Estoy internado desde ayer esperando a que se dignen traer
los medicamentos que deben inyectarme. Tan aburrido es esto que ya no sé qué
hacer. Mi habitación tiene 180 losetas grises sin contar las del baño, que no
las he contado porque debo ir a pararme ahí adentro y estoy muy débil y me da
flojera. ¿Sabes que cuando uno está débil la flojera aumenta en forma
proporcional? Mi cama hospitalaria es una mutación entre las tradicionales
metálicas, con manivelas para controlar los ángulos y dar cierta comodidad, y
las modernas con muchas piezas de cierto tipo de material plástico, que le da
cierto aspecto actual. Pero ahí termina la semejanza porque tiene las dichosas
manivelas. No es una cama con botones que te permiten regular por ti mismo y
sin ayuda, todo lo que desees. La espera es una tortura. Estoy ansioso por
recibir el veneno químico en mi torrente sanguíneo. Casi me siento como un
adicto con síndrome de abstinencia. Sé que cuando ese líquido anaranjado
empiece a mezclarse con mi sangre, ésta comenzará a hervir y la temperatura de
mi cuerpo a elevarse. Voy a sentir terribles migrañas, mareos y náuseas. Se me
va a quitar el hambre, solamente por el miedo de saber que en cuanto huela
comida o siquiera la vea, vomitaré hasta el alma. ¡Y es tan desagradable
vomitar que duele!
Mis amigos, todos los
antiguos que aparecieron, me llamaban y acompañaban cuando contraje la
enfermedad, han desaparecido. Parece que se han olvidado de que aún vivo y
lucho por mi salud y mi vida. Ya dejé de ser noticia. Uno necesita sentirse
apoyado, querido, acompañado. Eso ayuda mucho a soportar los dolores y el
miedo. No es sólo cuando te enfermas sino durante todo el proceso de la
enfermedad. No le deseo mal a nadie y cuando a alguno de ellos le pase una
desgracia como la mía, los voy a visitar y a mantenerme en contacto con ellos
siempre, pues sé lo mal que uno se siente cuando se es abandonado.

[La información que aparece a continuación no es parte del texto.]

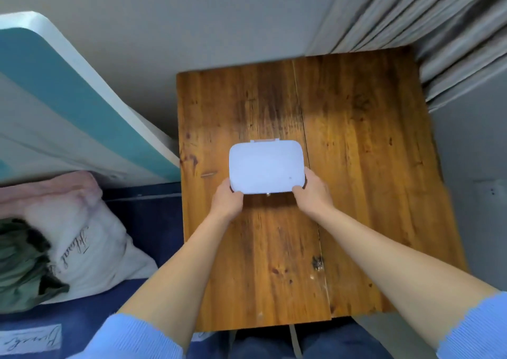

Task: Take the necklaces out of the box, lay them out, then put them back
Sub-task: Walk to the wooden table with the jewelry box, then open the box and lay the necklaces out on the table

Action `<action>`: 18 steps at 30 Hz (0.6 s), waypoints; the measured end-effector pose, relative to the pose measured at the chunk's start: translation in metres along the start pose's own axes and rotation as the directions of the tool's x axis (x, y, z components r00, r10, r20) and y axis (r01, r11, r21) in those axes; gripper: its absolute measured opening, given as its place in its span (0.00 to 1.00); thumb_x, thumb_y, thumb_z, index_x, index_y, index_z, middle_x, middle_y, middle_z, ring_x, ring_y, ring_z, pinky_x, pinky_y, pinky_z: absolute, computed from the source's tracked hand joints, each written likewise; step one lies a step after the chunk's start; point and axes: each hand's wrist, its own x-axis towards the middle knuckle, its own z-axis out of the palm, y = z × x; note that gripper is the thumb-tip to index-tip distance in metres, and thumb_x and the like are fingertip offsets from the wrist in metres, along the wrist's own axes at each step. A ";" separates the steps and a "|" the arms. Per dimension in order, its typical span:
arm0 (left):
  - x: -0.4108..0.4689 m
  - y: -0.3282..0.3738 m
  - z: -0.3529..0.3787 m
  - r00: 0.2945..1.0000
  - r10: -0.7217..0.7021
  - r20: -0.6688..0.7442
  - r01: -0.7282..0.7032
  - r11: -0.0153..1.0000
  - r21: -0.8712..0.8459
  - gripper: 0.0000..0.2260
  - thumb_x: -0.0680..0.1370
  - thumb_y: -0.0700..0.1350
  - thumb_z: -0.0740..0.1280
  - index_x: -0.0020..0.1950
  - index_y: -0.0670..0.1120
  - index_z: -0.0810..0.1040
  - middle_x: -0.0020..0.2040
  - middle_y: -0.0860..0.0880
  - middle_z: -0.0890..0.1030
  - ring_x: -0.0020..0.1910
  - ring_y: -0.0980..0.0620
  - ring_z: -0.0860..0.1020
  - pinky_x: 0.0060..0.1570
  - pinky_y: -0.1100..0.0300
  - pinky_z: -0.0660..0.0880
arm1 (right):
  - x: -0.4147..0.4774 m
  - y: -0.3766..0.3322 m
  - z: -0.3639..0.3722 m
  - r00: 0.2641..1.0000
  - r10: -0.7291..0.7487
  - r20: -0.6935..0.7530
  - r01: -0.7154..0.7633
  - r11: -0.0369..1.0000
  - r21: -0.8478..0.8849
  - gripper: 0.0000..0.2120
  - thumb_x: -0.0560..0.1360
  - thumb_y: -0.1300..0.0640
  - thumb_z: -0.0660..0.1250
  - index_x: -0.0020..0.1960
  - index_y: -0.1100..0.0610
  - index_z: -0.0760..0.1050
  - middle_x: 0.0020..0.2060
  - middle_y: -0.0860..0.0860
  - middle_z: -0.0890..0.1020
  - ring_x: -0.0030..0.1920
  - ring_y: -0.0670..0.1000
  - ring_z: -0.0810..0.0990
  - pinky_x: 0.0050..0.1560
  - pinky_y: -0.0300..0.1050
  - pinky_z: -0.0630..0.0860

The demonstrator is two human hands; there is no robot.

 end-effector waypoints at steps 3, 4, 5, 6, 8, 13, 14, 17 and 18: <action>0.008 -0.029 0.026 0.997 -0.051 0.059 0.045 0.994 0.104 0.19 0.80 0.41 0.60 0.71 0.49 0.68 0.68 0.47 0.73 0.66 0.46 0.73 0.62 0.53 0.71 | 0.015 0.031 0.011 0.995 0.022 0.093 -0.009 0.990 -0.141 0.20 0.73 0.61 0.64 0.64 0.52 0.70 0.58 0.53 0.79 0.55 0.56 0.77 0.49 0.48 0.76; 0.009 -0.037 0.034 0.995 -0.069 0.069 0.061 0.991 0.117 0.19 0.80 0.42 0.61 0.71 0.50 0.68 0.69 0.47 0.72 0.67 0.46 0.73 0.64 0.52 0.71 | 0.017 0.043 0.014 0.994 0.033 0.105 -0.011 0.980 -0.200 0.22 0.72 0.61 0.66 0.65 0.52 0.69 0.58 0.52 0.78 0.54 0.55 0.77 0.45 0.46 0.74; 0.011 -0.045 0.041 0.995 -0.085 0.060 0.077 0.990 0.117 0.18 0.80 0.43 0.62 0.70 0.50 0.69 0.70 0.48 0.71 0.67 0.46 0.72 0.64 0.52 0.71 | 0.018 0.053 0.017 0.994 0.035 0.104 -0.006 0.962 -0.273 0.24 0.72 0.60 0.68 0.66 0.51 0.68 0.58 0.51 0.78 0.54 0.55 0.77 0.43 0.43 0.72; 0.013 -0.050 0.047 0.994 -0.104 0.037 0.099 0.989 0.113 0.18 0.80 0.45 0.62 0.70 0.50 0.69 0.70 0.48 0.70 0.68 0.46 0.72 0.63 0.53 0.71 | 0.019 0.062 0.019 0.996 0.027 0.090 0.007 0.935 -0.355 0.25 0.72 0.57 0.69 0.67 0.50 0.67 0.58 0.50 0.78 0.54 0.54 0.78 0.42 0.42 0.70; 0.024 -0.056 0.054 0.991 -0.136 -0.005 0.136 0.985 0.110 0.19 0.81 0.46 0.62 0.72 0.48 0.69 0.72 0.48 0.70 0.68 0.47 0.71 0.61 0.55 0.71 | 0.025 0.076 0.021 0.999 -0.016 0.047 0.037 0.873 -0.486 0.26 0.73 0.53 0.69 0.69 0.50 0.66 0.58 0.49 0.79 0.55 0.53 0.78 0.42 0.42 0.69; 0.077 -0.062 0.062 0.992 -0.114 0.046 0.109 0.989 0.097 0.17 0.80 0.42 0.59 0.69 0.46 0.72 0.67 0.46 0.75 0.63 0.48 0.73 0.58 0.56 0.71 | 0.072 0.089 0.016 0.993 -0.113 -0.042 0.073 0.840 -0.538 0.14 0.77 0.55 0.64 0.62 0.49 0.75 0.51 0.50 0.83 0.46 0.53 0.79 0.35 0.40 0.64; 0.086 -0.065 0.062 0.992 -0.111 0.055 0.105 0.990 0.093 0.17 0.80 0.42 0.60 0.69 0.46 0.72 0.66 0.46 0.76 0.62 0.48 0.74 0.59 0.54 0.72 | 0.084 0.086 0.014 0.991 -0.118 -0.062 0.068 0.848 -0.525 0.11 0.77 0.55 0.63 0.58 0.49 0.77 0.48 0.50 0.83 0.45 0.54 0.78 0.36 0.41 0.63; 0.100 -0.075 0.059 0.981 -0.165 0.098 0.147 0.975 0.167 0.18 0.80 0.45 0.61 0.70 0.43 0.71 0.66 0.43 0.76 0.63 0.44 0.74 0.64 0.51 0.72 | 0.124 0.068 0.008 0.991 -0.070 -0.116 0.011 0.896 -0.444 0.08 0.78 0.49 0.64 0.53 0.52 0.77 0.44 0.48 0.80 0.42 0.52 0.76 0.32 0.38 0.63; 0.102 -0.077 0.058 0.968 -0.208 0.139 0.182 0.967 0.178 0.19 0.81 0.47 0.61 0.70 0.42 0.71 0.65 0.41 0.76 0.63 0.42 0.75 0.64 0.49 0.72 | 0.137 0.060 0.005 0.992 -0.041 -0.123 -0.013 0.911 -0.411 0.10 0.78 0.48 0.65 0.53 0.53 0.76 0.44 0.48 0.79 0.41 0.51 0.75 0.31 0.37 0.62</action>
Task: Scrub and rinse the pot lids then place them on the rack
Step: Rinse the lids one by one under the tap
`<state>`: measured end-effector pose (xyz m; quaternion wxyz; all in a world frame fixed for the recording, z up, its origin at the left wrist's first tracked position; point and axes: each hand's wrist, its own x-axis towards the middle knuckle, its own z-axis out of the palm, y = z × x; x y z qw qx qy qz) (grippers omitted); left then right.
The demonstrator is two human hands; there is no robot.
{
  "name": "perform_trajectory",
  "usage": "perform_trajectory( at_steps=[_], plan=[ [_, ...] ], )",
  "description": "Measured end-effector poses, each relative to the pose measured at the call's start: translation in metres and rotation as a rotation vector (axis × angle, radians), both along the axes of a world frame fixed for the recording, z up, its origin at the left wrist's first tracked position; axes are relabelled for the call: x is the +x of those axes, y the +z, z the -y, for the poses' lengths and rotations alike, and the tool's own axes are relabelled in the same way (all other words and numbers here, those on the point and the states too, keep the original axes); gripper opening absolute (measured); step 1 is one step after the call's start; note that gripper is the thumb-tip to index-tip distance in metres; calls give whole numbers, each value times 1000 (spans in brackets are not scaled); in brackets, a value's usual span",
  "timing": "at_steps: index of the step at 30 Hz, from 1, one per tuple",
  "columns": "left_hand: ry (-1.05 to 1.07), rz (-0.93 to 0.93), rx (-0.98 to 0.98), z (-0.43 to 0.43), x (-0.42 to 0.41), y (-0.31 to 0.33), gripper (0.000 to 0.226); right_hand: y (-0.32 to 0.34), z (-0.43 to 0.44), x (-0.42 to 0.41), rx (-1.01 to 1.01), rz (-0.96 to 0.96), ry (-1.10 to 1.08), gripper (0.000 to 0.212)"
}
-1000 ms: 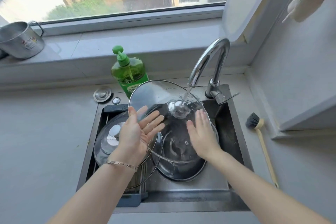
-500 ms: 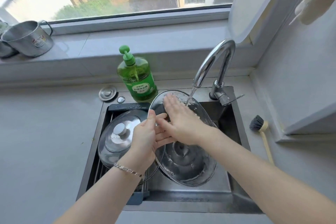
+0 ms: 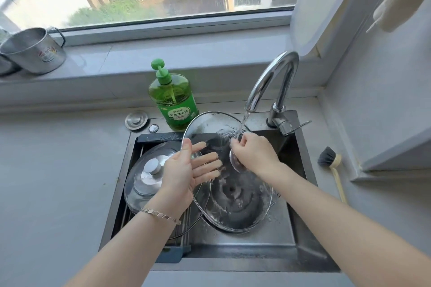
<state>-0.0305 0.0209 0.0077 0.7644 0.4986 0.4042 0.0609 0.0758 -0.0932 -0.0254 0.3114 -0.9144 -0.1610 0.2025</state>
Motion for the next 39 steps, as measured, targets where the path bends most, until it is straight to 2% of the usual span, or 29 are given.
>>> perform_trajectory(
  at_steps=[4, 7, 8, 10, 12, 14, 16, 18, 21, 26, 29, 33, 37, 39],
  plan=[
    [53, 3, -22, -10, -4, 3, 41, -1, -13, 10, 182, -300, -186, 47],
    [85, 8, -29, -21, -11, 4, 43, -9, -12, 7, 299, -307, -216, 53],
    [98, 8, -40, -24, -14, 4, 43, -13, -7, 5, 279, -262, -184, 53],
    [115, -11, -79, -33, -19, 6, 43, -24, 5, 3, 106, -165, -119, 51],
    [125, -60, -136, -42, -22, 9, 46, -35, 18, -1, -81, -193, -96, 48],
    [131, -111, -184, -55, -25, 12, 52, -43, 24, -8, -93, -462, -116, 43],
    [155, -134, -216, -71, -32, 11, 57, -40, 23, -20, 69, -843, -201, 40],
    [213, -119, -283, -91, -46, 5, 59, -32, 16, -30, 227, -968, -214, 33],
    [370, -85, -362, -115, -71, -11, 57, -20, -4, -35, 454, -983, -242, 18],
    [489, -208, -294, -132, -102, -40, 39, -5, -47, -39, 559, -851, -192, 16],
    [379, -414, -146, -144, -109, -58, 31, -4, -67, -44, 604, -801, -174, 14],
    [163, -605, 230, -148, -104, -84, 22, -9, -88, -50, 584, -724, -186, 18],
    [72, -607, 285, -143, -99, -103, 11, -18, -105, -53, 557, -682, -172, 22],
    [30, -634, 319, -143, -101, -107, 23, -22, -113, -52, 542, -671, -140, 21]
  ],
)
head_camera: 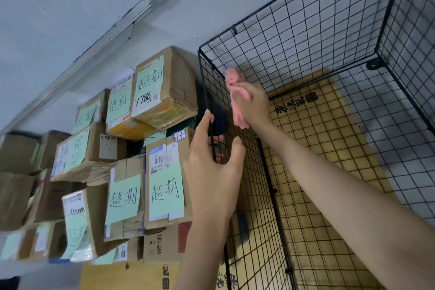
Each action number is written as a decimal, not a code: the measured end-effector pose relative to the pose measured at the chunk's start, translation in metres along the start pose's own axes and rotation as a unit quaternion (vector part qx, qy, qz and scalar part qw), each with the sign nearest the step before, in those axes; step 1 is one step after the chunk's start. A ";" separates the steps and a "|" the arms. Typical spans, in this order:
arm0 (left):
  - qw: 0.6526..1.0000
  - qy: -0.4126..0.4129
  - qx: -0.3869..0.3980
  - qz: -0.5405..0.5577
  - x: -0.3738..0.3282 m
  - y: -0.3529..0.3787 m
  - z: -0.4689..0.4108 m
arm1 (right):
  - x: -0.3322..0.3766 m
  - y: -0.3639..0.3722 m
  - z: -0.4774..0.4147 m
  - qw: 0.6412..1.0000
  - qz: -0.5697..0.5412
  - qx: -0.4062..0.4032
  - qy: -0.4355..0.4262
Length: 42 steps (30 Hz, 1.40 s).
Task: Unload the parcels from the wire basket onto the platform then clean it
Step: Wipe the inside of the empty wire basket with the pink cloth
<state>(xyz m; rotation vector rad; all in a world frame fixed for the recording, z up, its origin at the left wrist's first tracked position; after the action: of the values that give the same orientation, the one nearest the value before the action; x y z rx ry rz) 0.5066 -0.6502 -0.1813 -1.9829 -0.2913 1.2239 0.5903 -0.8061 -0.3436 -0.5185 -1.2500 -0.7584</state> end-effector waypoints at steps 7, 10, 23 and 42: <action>1.000 0.001 -0.007 0.000 0.004 0.000 -0.001 | -0.092 -0.008 -0.014 0.983 0.176 0.017 0.052; 1.000 0.002 -0.004 -0.005 0.004 0.000 -0.001 | -0.095 -0.009 -0.014 0.982 0.183 0.006 0.043; 0.999 0.020 -0.008 -0.036 0.000 -0.003 -0.002 | 0.097 0.000 0.030 0.984 -0.092 0.094 -0.121; 0.999 0.018 0.001 -0.044 0.006 -0.002 -0.003 | -0.075 -0.013 0.008 0.989 0.114 0.038 0.085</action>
<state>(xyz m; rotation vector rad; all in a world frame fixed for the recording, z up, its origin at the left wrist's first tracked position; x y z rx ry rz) 0.5129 -0.6468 -0.1828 -1.9666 -0.3549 1.1315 0.5656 -0.7927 -0.4149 -0.5139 -1.0360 -0.5482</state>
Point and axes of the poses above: each hand's wrist, its own z-axis away from the middle knuckle, its own y-axis out of the palm, x = y × z, the point moved 6 cm from there along -z, towards the middle knuckle, and after that the axes turned 9 degrees about y, right-handed, at the moved point
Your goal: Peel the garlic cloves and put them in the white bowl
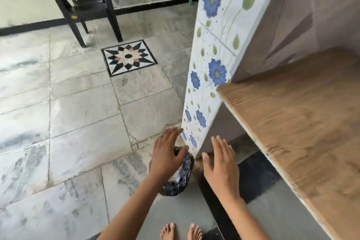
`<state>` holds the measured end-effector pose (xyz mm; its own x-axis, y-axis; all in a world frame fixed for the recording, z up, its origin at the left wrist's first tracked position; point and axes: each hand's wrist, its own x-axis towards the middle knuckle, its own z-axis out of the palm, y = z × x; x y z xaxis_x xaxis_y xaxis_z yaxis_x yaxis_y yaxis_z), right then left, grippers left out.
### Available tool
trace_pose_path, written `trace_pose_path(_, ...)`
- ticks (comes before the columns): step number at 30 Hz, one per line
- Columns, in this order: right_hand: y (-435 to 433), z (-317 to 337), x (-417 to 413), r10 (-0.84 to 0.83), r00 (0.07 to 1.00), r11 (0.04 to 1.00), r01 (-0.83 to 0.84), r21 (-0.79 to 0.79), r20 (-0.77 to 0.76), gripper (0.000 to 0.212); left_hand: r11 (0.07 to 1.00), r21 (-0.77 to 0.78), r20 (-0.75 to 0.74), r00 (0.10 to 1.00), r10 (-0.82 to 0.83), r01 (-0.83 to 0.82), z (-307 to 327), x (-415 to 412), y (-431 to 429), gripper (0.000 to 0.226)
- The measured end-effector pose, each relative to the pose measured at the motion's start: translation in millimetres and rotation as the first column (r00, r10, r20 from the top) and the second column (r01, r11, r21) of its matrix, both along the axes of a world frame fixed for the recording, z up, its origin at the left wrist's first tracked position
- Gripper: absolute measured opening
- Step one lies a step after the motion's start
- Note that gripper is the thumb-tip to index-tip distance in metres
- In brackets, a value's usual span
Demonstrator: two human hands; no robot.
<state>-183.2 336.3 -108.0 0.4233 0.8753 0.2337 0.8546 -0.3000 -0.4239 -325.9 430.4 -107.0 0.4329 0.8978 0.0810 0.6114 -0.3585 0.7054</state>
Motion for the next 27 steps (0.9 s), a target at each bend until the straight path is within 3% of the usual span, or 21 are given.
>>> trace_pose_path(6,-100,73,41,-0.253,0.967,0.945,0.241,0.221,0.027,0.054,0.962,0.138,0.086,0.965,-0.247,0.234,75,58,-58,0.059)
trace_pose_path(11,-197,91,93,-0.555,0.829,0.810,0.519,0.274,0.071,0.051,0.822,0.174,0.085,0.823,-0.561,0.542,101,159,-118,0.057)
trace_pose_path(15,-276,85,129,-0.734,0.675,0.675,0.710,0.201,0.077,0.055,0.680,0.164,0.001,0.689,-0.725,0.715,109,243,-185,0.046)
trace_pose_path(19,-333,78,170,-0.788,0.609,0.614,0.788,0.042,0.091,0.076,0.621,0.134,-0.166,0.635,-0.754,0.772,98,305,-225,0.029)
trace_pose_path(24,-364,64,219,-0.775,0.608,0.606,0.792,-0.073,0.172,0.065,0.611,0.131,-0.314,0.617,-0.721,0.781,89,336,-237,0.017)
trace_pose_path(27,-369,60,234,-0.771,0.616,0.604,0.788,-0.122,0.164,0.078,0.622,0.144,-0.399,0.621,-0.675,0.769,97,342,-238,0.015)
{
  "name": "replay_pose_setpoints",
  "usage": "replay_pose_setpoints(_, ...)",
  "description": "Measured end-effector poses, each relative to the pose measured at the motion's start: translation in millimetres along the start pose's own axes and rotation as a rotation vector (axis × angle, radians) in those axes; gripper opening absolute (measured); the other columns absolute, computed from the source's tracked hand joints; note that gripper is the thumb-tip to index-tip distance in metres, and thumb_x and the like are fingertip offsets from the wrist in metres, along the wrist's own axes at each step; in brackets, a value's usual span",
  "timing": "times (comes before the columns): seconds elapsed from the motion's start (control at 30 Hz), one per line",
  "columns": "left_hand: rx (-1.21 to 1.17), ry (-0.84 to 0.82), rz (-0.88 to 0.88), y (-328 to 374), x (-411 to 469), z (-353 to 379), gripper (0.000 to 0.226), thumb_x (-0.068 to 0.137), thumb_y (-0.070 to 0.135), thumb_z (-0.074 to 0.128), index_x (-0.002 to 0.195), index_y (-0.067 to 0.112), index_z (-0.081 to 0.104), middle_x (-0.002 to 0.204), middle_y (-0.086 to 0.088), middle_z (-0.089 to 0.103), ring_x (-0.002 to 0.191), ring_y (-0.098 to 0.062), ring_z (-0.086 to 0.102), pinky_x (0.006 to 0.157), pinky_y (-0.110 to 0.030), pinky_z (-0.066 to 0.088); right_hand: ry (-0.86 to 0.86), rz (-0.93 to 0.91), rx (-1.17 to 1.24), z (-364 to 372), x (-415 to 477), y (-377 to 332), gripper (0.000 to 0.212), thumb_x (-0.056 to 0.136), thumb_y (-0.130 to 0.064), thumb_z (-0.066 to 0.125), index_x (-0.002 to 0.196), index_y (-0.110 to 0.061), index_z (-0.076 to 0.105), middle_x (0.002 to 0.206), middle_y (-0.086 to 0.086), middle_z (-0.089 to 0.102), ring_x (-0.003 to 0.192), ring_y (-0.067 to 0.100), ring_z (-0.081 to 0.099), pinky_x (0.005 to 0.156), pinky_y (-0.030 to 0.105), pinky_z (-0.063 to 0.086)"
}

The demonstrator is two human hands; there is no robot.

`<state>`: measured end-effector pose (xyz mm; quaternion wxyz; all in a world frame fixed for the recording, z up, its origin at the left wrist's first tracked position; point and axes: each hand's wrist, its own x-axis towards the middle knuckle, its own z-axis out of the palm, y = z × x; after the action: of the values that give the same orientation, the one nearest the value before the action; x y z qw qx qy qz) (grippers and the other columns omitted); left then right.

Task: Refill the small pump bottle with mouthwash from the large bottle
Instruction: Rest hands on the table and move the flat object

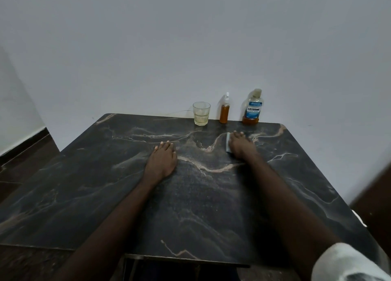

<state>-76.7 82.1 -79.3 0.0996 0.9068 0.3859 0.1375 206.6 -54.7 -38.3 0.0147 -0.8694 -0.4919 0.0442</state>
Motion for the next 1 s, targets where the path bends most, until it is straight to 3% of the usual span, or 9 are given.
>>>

Incluso a ti P.C. que fuiste mi amiga y te parrandeaste en
mi matrimonio y luego ni me participaste del tuyo. Tú sabes que me refiero a
ti. No necesito citarte, pero te digo que cuando te toque la mala, puedes
confiar en mí. Que allí estaré.
Ya llega la enfermera
con sus mangueras, agujas, botellas y bolsas de medicamentos. Atisbo ya la
botella conteniendo el temido líquido de color naranja. En el curso de los
próximos días me inocularán tres de ésas que se demoran veinte horas cada una
para descargar su líquido con aspecto de gelatina líquida en mi sangre.
Permiso, permiso que me van a conectar en mi puerto USB directo a la arteria.
Ya les seguiré contando.
Segundo día. Pasé una noche terrible, con dolores y
malestar en todo momento. La migraña no me abandona y a veces temo que se quedará
para siempre. Como una compañera incómoda y silenciosa. Lo bueno es que ya está
por terminar de pasar el contenido de la segunda botella de gelatina. Juro que jamás volveré a comer gelatina por el
resto de mi vida.
Las náuseas, las arcadas, son terribles. No tengo nada en
el estómago y no entiendo porqué me vienen. Me inclino hacia afuera de la cama
para arrojar lo que pienso serán litros de líquido sanguinolento. No me sale
nada. Sólo se me estrujan las tripas como si alguien me las tratara de arrancar
hacia afuera. La enfermera me trae un pedazo de algodón empapado en alcohol
para que lo huela. Me dice que los vapores disiparán mis náuseas. Yo pido que
me traigan alcohol de verdad ―una
botella de scotch―
para beberlo, que estoy seguro de que me hará sentir mejor. Si no me quita las
náuseas, por lo menos me dará más ganas de vomitar pero sabré el motivo
concreto, una buena borrachera y arrojaré el alcohol.